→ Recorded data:
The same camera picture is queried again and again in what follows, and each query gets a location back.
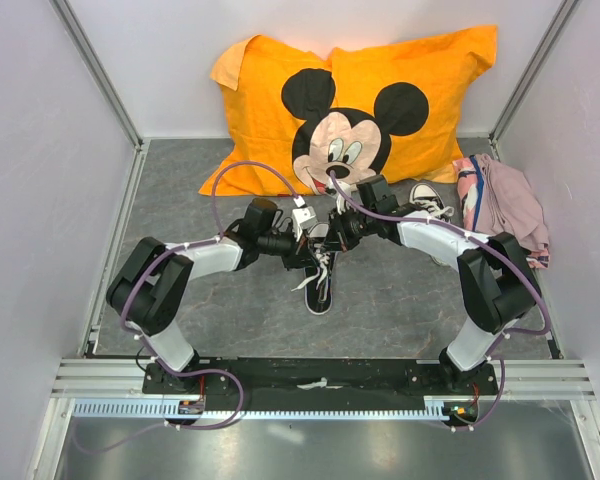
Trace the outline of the black canvas sneaker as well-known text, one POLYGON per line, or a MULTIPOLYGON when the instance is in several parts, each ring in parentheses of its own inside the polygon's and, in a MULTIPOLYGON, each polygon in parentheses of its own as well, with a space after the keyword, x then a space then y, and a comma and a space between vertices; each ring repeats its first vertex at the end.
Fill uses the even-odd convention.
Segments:
MULTIPOLYGON (((320 223, 316 224, 310 230, 309 240, 311 241, 312 248, 315 248, 318 246, 324 246, 323 240, 327 234, 327 230, 328 230, 328 223, 326 223, 326 222, 320 222, 320 223)), ((335 261, 337 259, 337 253, 336 252, 330 252, 330 253, 332 255, 332 260, 330 262, 331 270, 330 270, 327 294, 325 296, 320 295, 315 290, 315 285, 316 285, 315 282, 310 283, 307 287, 302 289, 304 291, 305 305, 306 305, 307 309, 309 310, 309 312, 314 315, 324 315, 330 310, 330 308, 332 306, 332 277, 333 277, 333 270, 335 267, 335 261)), ((306 274, 310 274, 313 272, 314 272, 313 269, 304 268, 304 279, 305 279, 306 274)))

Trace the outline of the white shoelace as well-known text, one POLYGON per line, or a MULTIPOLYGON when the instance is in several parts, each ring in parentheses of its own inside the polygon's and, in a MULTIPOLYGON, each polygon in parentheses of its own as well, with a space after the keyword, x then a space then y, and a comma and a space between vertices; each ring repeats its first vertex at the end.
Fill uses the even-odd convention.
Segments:
POLYGON ((298 291, 307 287, 310 283, 315 282, 315 290, 322 296, 327 294, 329 277, 330 277, 330 262, 332 255, 324 246, 310 248, 300 256, 298 263, 302 264, 303 268, 313 269, 314 272, 305 275, 305 279, 301 281, 293 291, 298 291))

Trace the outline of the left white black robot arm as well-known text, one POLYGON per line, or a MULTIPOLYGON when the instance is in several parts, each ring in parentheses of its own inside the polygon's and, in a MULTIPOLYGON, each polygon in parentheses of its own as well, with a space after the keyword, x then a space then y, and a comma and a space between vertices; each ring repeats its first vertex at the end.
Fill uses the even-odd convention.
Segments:
POLYGON ((300 288, 328 278, 329 256, 322 247, 328 224, 302 204, 282 230, 274 225, 278 212, 274 202, 256 198, 222 236, 181 244, 145 237, 108 287, 106 302, 123 329, 138 335, 166 367, 165 382, 176 392, 191 392, 200 378, 199 355, 175 320, 190 281, 244 269, 261 255, 281 258, 288 269, 313 269, 300 288))

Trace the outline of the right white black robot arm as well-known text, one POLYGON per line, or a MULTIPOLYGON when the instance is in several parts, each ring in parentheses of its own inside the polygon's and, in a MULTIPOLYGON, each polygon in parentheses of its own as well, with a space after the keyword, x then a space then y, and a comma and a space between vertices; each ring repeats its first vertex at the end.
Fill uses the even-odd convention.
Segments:
POLYGON ((377 235, 408 249, 421 251, 454 269, 460 279, 467 319, 440 354, 438 381, 447 392, 463 392, 474 381, 474 370, 484 364, 504 336, 519 329, 516 322, 543 300, 526 254, 508 233, 478 234, 450 222, 453 213, 436 192, 399 205, 381 175, 357 185, 360 200, 335 178, 326 191, 337 201, 341 242, 365 234, 377 235))

→ Task to complete:
Output each entry verbatim; none of the pictures should be included.

→ Exercise answer:
The same camera picture is queried again and again in what follows, and each query gets a location back.
Trace the outline of the black canvas sneaker as well-known text, one POLYGON per line, or a MULTIPOLYGON when the instance is in several parts, each ring in parentheses of its own inside the polygon's and, in a MULTIPOLYGON, each polygon in parentheses of its own as well, with a space after the keyword, x then a space then y, and a comma and a space between vertices; each ring repeats its first vertex at the end.
Fill uses the even-odd convention.
Segments:
MULTIPOLYGON (((320 223, 316 224, 310 230, 309 240, 311 241, 312 248, 315 248, 318 246, 324 246, 323 240, 327 234, 327 230, 328 230, 328 223, 326 223, 326 222, 320 222, 320 223)), ((335 261, 337 259, 337 253, 336 252, 330 252, 330 253, 332 255, 332 260, 330 262, 331 270, 330 270, 327 294, 325 296, 320 295, 315 290, 315 285, 316 285, 315 282, 310 283, 307 287, 302 289, 304 291, 305 305, 306 305, 307 309, 309 310, 309 312, 314 315, 324 315, 330 310, 330 308, 332 306, 332 277, 333 277, 333 270, 335 267, 335 261)), ((306 274, 310 274, 313 272, 314 272, 313 269, 304 268, 304 279, 305 279, 306 274)))

Trace the outline of the white shoelace as well-known text, one POLYGON per line, or a MULTIPOLYGON when the instance is in several parts, each ring in parentheses of its own inside the polygon's and, in a MULTIPOLYGON, each polygon in parentheses of its own as well, with a space after the keyword, x then a space then y, and a comma and a space between vertices; each ring repeats its first vertex at the end.
Fill uses the even-odd convention.
Segments:
POLYGON ((298 291, 307 287, 310 283, 315 282, 315 290, 322 296, 327 294, 329 277, 330 277, 330 262, 332 255, 324 246, 310 248, 300 256, 298 263, 302 264, 303 268, 313 269, 314 272, 305 275, 305 279, 301 281, 293 291, 298 291))

Trace the outline of the left white black robot arm as well-known text, one POLYGON per line, or a MULTIPOLYGON when the instance is in several parts, each ring in parentheses of its own inside the polygon's and, in a MULTIPOLYGON, each polygon in parentheses of its own as well, with a space after the keyword, x then a space then y, and a comma and a space between vertices; each ring repeats its first vertex at the end.
Fill uses the even-odd convention.
Segments:
POLYGON ((300 288, 328 278, 329 256, 322 247, 328 224, 302 204, 282 230, 274 225, 278 212, 274 202, 256 198, 222 236, 181 244, 145 237, 108 287, 106 302, 123 329, 138 335, 166 367, 165 382, 176 392, 191 392, 200 378, 199 355, 175 320, 190 281, 244 269, 261 255, 281 258, 288 269, 313 269, 300 288))

Trace the outline of the right white black robot arm as well-known text, one POLYGON per line, or a MULTIPOLYGON when the instance is in several parts, each ring in parentheses of its own inside the polygon's and, in a MULTIPOLYGON, each polygon in parentheses of its own as well, with a space after the keyword, x then a space then y, and a comma and a space between vertices; each ring repeats its first vertex at the end.
Fill uses the even-odd convention.
Segments:
POLYGON ((377 235, 408 249, 421 251, 454 269, 460 279, 467 319, 440 354, 438 381, 447 392, 463 392, 474 381, 474 370, 484 364, 504 336, 519 329, 516 322, 543 300, 526 254, 508 233, 478 234, 450 222, 453 213, 436 192, 399 205, 381 175, 357 185, 360 200, 335 178, 326 191, 337 201, 341 242, 365 234, 377 235))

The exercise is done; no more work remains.